Bonsoir chers membres
  J’ai lu dans un article le suivant : « La première fois qu’on rencontre quelqu’un, après que l’autre personne s’est présentée, on répond : "_ Je suis ravi(e) de vous avoir rencontré(e) _". En français familier, on dit : " _Enchanté(e) _". »
  Est-ce que vous confirmez qu’on utilise « RAVI » pour le registre courant et « ENCHANTE » pour le registre familier ?
  Merci


----------



## carocome

Oh non, les deux sont plutôt formels ! On dit cela avec des relations d'affaires ou des relations lointaines et très formelles. Les deux mots sont du même niveai de langue.
Ils ne s'emploieraient pas en langage familier, sauf en rigolant.


----------



## janpol

Je partage cet avis. On peut aussi dire "Très heureux" (sous-entendu : Je suis très heureux d'avoir fait votre connaissance).
Attention : "ravi" doit être manié avec précaution car, dans le Sud-Est de la France, ce mot signifie "idiot" !


----------



## liamvip

Et quand on dit au revoir a une personne qu'on vient de connaitre, est-ce qu'on peut prendre congé en disant " Bon, enchanté, j'espère qu'on se reverra bientôt " ?
Ou, en revanche, on peut seulement dire "enchanté" quand on lui fait connaissance ?

(En Espagne on l'utilise dans les deux cas)


----------



## tilt

_Enchanté _se dit seulement lors de la rencontre, mais au moment de se quitter, on peut dire _J__'ai été enchanté._


----------



## janpol

> j'espère qu'on se reverra bientôt "


Cette formule peut être le début d'une drague !


----------



## Nanon

Sans vouloir passer pour une puriste des bonnes manières, il me semble devoir signaler que de l'avis de certains, « enchanté » est tout simplement à éviter. Quitte à dire - ce qui est plus long - « très heureux/se de faire votre connaissance ».


----------



## thalaivi

Bonjour,

Alors on n'utilise plus enchanté dans des conversations formelles? 

Merci
Vidya


----------



## SergueiL

Il est possible que cette formule soit bannie de certains milieux (tous les snobismes existent) mais on peut contourner l'interdit en prononçant "enchanté" d'un ton qui nous soit propre, par exemple en montrant son enthousiasme : _je suis vraiment enchanté(e) de faire (enfin) votre connaissance. _


----------



## thalaivi

Merci beaucoup Sergueil,

Alors je peux tout à fait enseigner mes collègues de dire enchanté quant on se présente? 

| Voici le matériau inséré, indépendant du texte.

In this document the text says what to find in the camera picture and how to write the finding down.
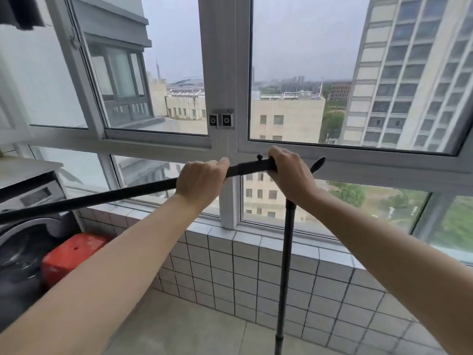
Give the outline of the person's right hand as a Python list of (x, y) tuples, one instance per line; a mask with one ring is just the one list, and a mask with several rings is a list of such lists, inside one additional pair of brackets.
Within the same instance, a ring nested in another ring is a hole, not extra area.
[(272, 146), (268, 151), (275, 161), (276, 171), (268, 171), (287, 200), (301, 208), (307, 208), (317, 191), (314, 177), (306, 163), (296, 153)]

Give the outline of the person's left hand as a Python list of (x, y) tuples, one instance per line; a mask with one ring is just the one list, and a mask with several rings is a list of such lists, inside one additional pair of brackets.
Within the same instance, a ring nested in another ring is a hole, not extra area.
[(177, 179), (173, 198), (178, 199), (186, 209), (192, 209), (194, 213), (199, 214), (220, 195), (226, 180), (224, 182), (186, 181), (184, 167)]

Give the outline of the black crossbar pole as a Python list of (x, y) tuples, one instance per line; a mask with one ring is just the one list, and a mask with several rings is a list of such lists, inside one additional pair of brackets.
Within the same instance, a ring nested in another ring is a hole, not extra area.
[[(259, 154), (257, 158), (257, 161), (244, 162), (230, 166), (226, 178), (240, 177), (264, 171), (277, 172), (277, 166), (273, 158), (263, 159), (261, 154)], [(2, 212), (0, 213), (0, 225), (43, 217), (52, 213), (68, 212), (103, 203), (118, 202), (134, 197), (150, 195), (151, 193), (172, 190), (176, 189), (177, 184), (178, 178), (171, 178), (144, 185), (136, 185), (108, 192), (46, 203), (20, 210)]]

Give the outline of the person's left forearm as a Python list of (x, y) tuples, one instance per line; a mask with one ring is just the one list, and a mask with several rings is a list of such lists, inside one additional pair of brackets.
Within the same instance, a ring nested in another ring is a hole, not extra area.
[(100, 355), (205, 205), (175, 195), (49, 290), (0, 334), (0, 355)]

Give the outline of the person's right forearm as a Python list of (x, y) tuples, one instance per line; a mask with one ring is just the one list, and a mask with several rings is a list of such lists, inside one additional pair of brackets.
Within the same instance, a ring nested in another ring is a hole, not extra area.
[(298, 205), (321, 221), (449, 355), (473, 355), (473, 267), (320, 189)]

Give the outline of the beige low building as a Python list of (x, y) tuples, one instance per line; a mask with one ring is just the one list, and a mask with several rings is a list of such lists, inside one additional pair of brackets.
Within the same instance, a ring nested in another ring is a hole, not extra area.
[[(156, 116), (165, 118), (165, 131), (207, 135), (204, 92), (168, 93), (153, 100)], [(317, 143), (326, 99), (299, 91), (264, 95), (251, 94), (250, 138), (264, 141)]]

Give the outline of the black upright stand pole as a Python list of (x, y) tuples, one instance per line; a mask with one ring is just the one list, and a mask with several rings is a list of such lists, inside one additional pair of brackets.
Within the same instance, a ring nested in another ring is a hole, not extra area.
[(287, 291), (290, 273), (290, 263), (292, 255), (293, 231), (295, 221), (296, 205), (290, 200), (286, 200), (286, 213), (283, 237), (283, 250), (281, 262), (281, 283), (279, 295), (279, 307), (276, 324), (274, 355), (282, 354), (284, 340), (284, 325), (287, 308)]

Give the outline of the grey neighbouring bay window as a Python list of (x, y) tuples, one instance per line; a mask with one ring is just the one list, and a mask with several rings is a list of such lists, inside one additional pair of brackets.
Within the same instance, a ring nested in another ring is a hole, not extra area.
[(153, 110), (144, 51), (152, 46), (142, 0), (72, 0), (110, 129), (165, 130)]

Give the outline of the tall high-rise building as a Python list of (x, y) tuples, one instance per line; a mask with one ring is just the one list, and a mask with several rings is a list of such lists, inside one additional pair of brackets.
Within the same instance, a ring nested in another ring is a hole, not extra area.
[(473, 95), (473, 0), (370, 0), (337, 145), (455, 154)]

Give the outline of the red plastic stool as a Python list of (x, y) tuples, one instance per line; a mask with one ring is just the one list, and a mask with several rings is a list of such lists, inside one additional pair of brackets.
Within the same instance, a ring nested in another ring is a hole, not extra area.
[(111, 240), (110, 236), (82, 232), (56, 246), (41, 261), (41, 278), (45, 289), (50, 290)]

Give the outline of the white counter slab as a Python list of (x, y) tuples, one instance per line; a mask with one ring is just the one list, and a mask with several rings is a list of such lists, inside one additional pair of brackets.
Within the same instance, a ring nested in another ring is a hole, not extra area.
[(2, 156), (0, 157), (0, 189), (62, 167), (63, 164), (60, 162)]

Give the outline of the grey front-load washing machine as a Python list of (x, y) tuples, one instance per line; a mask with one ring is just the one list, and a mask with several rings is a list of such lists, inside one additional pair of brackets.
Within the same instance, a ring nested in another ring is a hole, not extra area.
[[(0, 189), (0, 214), (65, 198), (55, 172), (48, 172)], [(0, 333), (46, 292), (44, 256), (77, 233), (73, 212), (0, 224)]]

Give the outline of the dark hanging cloth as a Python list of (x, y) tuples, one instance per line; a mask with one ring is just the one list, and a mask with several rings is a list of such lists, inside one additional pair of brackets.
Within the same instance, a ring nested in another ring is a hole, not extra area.
[(36, 0), (0, 0), (0, 25), (22, 31), (45, 26)]

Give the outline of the white aluminium window frame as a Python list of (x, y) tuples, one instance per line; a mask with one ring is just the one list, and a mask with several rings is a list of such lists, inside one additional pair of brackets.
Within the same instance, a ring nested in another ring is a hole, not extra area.
[[(68, 196), (173, 178), (190, 161), (241, 163), (273, 145), (316, 184), (373, 218), (473, 266), (473, 95), (457, 153), (337, 145), (370, 0), (142, 0), (153, 100), (204, 92), (233, 108), (234, 129), (207, 135), (107, 128), (72, 0), (36, 0), (44, 27), (0, 25), (0, 157), (60, 162)], [(326, 99), (317, 143), (250, 138), (252, 91)]]

Je crée une presentation pour le bureau et pour mes collègues qui seront en contacte avec des entreprises françaises et je ne veux pas offenser? personne

Merci
Vidya


----------



## SergueiL

thalaivi said:


> Alors je peux tout à fait enseigner mes collègues de dire enchanté quant on se présente?


Oui, c'est correct et approprié. Vous pouvez également leur proposer les variantes "ravi" ou "très heureux".


----------



## itka

Ça n'engage que moi, mais jamais, jamais, je n'aurais recommandé (surtout à des élèves étrangers) de dire "enchanté !" lors d'une présentation. J'ai toujours appris que c'était effectivement familier, populaire, voire volontairement comique, mais sûrement pas un signe de bonne éducation !
Il y a sans doute des variations géographiques, sociologiques ou temporelles, mais dans le doute, je crois vraiment qu'il vaut mieux s'abstenir...


----------



## JClaudeK

itka said:


> jamais, je n'aurais recommandé (surtout à des élèves étrangers) de dire "enchanté !" lors d'une présentation.

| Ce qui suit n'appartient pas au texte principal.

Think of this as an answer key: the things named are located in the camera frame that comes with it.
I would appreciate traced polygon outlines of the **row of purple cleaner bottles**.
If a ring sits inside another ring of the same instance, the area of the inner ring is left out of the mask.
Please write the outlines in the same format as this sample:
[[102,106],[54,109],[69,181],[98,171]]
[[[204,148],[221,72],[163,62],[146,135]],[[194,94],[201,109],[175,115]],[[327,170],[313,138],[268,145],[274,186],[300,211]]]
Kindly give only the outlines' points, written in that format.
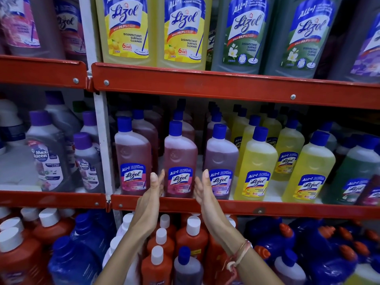
[[218,107],[211,110],[211,121],[207,124],[207,144],[203,170],[208,170],[212,192],[218,200],[228,200],[234,178],[239,150],[229,140],[230,130],[222,122]]

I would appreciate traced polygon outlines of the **white shelf upright post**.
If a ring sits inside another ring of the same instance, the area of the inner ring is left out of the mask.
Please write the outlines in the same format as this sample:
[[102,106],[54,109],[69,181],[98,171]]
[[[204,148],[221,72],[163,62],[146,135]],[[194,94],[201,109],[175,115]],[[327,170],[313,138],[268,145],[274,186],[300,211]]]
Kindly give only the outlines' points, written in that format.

Cette réaction me semble un peu exagérée.
Je dirais tout au plus que la formule "Enchanté(e)" fait un peu "ringard".


----------



## Nanon

Comme j'ai mis les pieds dans le plat, il faut bien que je réponde...

Enchanté-e se dit et s'entend beaucoup. Ne pas l'enseigner à des élèves peut aussi susciter des questions : "Ah bon ? On peut dire ça ?". Mais c'est vrai que je me surveille et que si je pense que l'interlocuteur va me trouver mal élevée, je dis "très heureuse / ravie de vous connaître / de vous rencontrer", etc. 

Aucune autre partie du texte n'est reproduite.